Monday, January 2, 2012

Christmas Past--age 12

While still in the house where we had the 18" tree with the green paper angel, I had a wonderful surprise one evening when I was, as usual, alone.  The doorbell rang, and to my amazement, there stood my dad!!
He had lost track of us with all our moves, and had asked the Salvation Army and the Red Cross to track us down. Then, he just took the train across Canada and a ship across the Atlantic and a train to London and a taxi to our house.  Unfortunately, we had only one bedroom with only one double bed, no sofa and no big chair and no sleeping bags.  So I don't know who slept where that night, but my dad did not stay with us.  However, he was back in my life and that was all that mattered to me.  It wasn't Christmas then, but he was my best gift ever.

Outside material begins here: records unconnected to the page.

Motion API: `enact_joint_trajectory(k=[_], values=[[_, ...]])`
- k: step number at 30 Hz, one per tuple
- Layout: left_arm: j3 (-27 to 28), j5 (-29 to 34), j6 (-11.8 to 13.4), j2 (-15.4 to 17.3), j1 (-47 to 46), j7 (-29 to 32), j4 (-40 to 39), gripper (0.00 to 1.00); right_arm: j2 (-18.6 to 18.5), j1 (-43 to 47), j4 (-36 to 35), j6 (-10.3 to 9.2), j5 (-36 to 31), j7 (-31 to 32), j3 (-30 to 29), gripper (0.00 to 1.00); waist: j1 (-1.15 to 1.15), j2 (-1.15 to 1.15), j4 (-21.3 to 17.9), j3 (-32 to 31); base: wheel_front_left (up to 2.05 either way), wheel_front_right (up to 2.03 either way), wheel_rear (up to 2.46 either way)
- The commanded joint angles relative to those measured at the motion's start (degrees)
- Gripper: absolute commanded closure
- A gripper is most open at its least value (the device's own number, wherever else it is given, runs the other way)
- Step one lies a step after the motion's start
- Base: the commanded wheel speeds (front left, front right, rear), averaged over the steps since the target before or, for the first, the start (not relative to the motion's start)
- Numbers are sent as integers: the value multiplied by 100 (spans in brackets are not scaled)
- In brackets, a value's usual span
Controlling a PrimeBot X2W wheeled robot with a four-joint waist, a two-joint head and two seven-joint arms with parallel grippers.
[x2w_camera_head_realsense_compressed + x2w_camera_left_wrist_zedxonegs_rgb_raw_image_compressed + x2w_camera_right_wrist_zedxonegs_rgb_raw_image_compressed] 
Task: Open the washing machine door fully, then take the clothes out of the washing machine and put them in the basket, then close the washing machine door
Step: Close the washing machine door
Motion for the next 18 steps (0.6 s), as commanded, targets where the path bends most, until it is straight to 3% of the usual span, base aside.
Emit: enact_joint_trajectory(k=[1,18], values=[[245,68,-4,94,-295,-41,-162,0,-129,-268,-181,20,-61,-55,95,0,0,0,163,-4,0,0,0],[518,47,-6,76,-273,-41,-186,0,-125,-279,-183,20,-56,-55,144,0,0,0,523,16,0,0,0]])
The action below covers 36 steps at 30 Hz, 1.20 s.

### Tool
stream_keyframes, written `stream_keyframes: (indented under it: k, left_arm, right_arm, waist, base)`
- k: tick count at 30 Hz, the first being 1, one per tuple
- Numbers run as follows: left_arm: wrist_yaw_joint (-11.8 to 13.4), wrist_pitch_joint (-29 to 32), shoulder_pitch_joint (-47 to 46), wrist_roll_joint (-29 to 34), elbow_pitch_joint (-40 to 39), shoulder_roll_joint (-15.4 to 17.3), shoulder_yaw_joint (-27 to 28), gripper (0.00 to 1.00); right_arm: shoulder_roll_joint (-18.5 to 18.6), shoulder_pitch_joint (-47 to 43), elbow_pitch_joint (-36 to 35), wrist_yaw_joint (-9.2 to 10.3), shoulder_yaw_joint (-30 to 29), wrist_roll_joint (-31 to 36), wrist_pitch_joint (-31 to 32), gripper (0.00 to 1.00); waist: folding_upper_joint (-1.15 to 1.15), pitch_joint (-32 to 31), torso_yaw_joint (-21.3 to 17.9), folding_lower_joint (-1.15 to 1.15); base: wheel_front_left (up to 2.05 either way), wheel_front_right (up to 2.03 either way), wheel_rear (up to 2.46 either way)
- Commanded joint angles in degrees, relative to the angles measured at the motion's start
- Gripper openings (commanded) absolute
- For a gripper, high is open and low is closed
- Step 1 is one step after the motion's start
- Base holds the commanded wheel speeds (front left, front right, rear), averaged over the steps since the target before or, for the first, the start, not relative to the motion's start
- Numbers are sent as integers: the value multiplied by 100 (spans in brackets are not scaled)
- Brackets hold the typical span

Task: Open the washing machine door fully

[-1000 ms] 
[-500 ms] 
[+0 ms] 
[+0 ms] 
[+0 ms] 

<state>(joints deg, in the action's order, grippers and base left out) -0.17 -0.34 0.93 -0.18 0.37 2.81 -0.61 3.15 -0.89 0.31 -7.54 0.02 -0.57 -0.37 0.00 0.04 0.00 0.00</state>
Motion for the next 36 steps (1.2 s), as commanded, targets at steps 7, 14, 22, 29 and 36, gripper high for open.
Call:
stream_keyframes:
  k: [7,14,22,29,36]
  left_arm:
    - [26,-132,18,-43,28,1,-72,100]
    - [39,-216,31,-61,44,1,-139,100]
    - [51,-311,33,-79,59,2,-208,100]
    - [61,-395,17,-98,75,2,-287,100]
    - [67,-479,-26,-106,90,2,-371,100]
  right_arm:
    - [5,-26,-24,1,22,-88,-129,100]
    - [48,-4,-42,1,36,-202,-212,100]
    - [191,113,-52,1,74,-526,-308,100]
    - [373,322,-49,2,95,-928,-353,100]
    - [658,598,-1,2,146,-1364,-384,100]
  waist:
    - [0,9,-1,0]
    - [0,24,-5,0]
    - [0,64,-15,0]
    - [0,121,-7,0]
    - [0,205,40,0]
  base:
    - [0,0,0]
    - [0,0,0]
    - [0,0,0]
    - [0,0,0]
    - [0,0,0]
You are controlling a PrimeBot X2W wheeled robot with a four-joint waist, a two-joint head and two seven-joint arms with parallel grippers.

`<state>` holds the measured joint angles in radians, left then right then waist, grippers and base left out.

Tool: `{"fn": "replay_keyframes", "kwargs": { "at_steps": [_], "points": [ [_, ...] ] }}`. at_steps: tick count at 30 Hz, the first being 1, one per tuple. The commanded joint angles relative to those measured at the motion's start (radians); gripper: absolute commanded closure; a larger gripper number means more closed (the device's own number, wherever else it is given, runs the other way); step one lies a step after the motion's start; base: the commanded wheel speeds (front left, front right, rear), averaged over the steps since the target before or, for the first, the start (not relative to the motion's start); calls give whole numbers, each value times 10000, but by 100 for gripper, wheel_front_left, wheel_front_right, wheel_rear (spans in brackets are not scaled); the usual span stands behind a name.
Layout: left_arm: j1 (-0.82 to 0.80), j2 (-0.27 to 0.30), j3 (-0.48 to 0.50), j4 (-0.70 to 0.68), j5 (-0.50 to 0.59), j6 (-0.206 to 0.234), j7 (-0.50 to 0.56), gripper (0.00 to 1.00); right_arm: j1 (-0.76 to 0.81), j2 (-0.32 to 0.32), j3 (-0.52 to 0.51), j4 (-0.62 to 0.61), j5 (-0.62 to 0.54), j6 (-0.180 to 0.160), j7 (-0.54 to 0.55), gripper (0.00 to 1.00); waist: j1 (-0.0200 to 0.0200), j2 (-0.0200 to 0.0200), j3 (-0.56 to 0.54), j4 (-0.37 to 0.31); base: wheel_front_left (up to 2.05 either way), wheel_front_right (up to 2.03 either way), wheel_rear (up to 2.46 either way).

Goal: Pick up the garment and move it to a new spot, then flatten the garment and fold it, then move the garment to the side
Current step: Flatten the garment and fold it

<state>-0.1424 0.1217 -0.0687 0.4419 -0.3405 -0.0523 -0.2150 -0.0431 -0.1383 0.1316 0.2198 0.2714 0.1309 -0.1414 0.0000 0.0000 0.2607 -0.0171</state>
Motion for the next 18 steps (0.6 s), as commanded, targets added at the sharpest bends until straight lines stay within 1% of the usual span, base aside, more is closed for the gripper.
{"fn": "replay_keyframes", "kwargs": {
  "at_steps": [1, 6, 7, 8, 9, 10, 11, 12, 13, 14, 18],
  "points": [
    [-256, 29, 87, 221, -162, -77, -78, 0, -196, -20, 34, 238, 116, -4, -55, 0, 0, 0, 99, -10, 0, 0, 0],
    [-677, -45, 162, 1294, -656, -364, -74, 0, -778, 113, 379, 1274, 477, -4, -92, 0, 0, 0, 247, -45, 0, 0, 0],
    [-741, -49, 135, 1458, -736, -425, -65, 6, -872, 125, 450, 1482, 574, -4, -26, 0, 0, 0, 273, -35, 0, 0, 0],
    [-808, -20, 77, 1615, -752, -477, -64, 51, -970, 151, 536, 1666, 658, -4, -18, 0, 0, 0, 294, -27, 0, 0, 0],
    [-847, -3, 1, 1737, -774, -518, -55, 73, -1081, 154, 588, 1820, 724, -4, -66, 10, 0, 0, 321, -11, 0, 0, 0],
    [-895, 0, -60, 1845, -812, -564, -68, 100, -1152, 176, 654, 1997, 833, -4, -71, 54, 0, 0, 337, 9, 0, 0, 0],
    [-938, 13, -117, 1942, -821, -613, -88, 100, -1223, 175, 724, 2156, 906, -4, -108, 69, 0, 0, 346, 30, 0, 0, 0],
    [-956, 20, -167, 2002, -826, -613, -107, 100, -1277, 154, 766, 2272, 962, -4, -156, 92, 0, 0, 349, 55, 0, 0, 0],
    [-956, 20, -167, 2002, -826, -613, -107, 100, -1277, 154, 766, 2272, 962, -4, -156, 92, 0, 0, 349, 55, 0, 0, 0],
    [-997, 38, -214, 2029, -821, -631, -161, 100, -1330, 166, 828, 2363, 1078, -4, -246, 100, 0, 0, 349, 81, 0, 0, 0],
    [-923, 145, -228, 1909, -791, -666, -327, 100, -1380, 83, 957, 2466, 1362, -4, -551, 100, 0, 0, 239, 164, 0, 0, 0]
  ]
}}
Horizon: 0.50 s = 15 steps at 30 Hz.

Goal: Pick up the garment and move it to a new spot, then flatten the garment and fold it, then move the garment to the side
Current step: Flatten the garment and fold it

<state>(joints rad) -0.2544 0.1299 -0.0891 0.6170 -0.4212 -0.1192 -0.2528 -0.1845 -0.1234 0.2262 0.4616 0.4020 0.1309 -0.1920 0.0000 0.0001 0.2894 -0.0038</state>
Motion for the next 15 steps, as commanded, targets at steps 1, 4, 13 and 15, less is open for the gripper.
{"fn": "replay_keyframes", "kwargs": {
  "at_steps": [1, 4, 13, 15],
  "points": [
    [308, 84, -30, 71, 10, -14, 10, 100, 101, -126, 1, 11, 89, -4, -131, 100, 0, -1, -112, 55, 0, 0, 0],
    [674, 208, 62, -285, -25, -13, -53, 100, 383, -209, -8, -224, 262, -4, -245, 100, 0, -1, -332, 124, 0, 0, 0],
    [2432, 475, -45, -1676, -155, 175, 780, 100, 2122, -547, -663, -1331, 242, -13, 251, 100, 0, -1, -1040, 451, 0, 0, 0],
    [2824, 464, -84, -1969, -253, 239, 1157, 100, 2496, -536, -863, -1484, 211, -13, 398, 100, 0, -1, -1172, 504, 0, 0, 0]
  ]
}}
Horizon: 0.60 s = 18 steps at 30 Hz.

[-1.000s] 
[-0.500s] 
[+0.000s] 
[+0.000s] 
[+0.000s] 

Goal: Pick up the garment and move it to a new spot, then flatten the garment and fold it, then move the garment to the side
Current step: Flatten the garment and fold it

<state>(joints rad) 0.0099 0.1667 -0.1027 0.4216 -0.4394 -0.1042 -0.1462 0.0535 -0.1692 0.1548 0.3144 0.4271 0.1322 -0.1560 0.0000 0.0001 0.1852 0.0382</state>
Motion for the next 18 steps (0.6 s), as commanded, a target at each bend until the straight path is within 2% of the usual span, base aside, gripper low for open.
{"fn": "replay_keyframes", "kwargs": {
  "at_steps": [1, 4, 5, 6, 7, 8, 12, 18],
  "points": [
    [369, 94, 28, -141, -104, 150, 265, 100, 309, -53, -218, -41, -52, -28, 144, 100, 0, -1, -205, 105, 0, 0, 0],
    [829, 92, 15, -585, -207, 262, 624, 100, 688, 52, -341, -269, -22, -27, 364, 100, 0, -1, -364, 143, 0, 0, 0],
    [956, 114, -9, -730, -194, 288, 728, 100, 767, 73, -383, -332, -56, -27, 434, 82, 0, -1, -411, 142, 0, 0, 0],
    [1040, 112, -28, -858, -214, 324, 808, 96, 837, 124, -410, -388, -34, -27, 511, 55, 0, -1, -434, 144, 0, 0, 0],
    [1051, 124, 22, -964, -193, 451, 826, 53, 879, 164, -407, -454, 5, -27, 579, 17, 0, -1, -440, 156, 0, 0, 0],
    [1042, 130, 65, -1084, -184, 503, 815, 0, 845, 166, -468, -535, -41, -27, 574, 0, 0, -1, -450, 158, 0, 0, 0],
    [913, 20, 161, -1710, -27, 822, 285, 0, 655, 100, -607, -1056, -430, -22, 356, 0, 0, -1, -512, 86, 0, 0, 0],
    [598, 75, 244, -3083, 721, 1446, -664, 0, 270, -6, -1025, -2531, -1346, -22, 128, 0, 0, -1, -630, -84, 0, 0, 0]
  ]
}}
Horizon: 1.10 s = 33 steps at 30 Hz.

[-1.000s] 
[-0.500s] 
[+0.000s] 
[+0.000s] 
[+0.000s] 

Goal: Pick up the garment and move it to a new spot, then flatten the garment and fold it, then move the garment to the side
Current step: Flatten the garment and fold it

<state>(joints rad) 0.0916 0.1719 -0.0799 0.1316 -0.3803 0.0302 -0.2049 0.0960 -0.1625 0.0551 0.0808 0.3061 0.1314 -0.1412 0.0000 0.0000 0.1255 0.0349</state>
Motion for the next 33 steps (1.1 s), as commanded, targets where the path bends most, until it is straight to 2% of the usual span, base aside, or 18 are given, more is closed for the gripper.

He moved in with one of his brothers in Birmingham, and often came to London to see us.  Meanwhile, Mum and I moved yet again--this time to two bedrooms above a grocery shop where we shared the back-room/kitchen with the grocer--still in the borough of Battersea.  There was a sort of chaise longue in the kitchen, and when my dad came to London, that's where he slept.
Christmas arrived.  There was no place in the shared kitchen or either of the bedrooms for a tree, so that was once again dispensed with.  However, my uncle invited us to his place (where we had stayed on our arrival in England) to have Christmas dinner.  I don't remember if it was Christmas Eve or Christmas Day, but we had a good time and stayed far too late.  When my uncle realized the problems we were going to have, he shooed us out in time to catch the last bus to The Angel Islington, where we would catch another bus to Battersea.  Unfortunately, when we got there, the queue was very long and we could not be squeezed onto the last bus going anywhere from that location.  We walked around, looking for a taxi or a bus or anything that would get us home.  No luck.  Even the tube stations were barred shut.  We ended up at a train station.  It might have been Victoria, but I don't know.  My dad saw to it that Mum and I could find a place to sit in the Ladies' Lavatory--there were benches in there, in a room adjacent to the row of toilets.  Mum lay down on a bench and slept.  I did a jigsaw puzzle on another bench to pass the time.  Early in the morning my dad pounded on the door for us to come.  There was a train due that would take us to Clapham Junction and we could walk home from there (maybe a mile or two).  I remember that walk: passing the horse-drawn milk delivery carts on their rounds.  That was my second Merry Christmas in Merry England.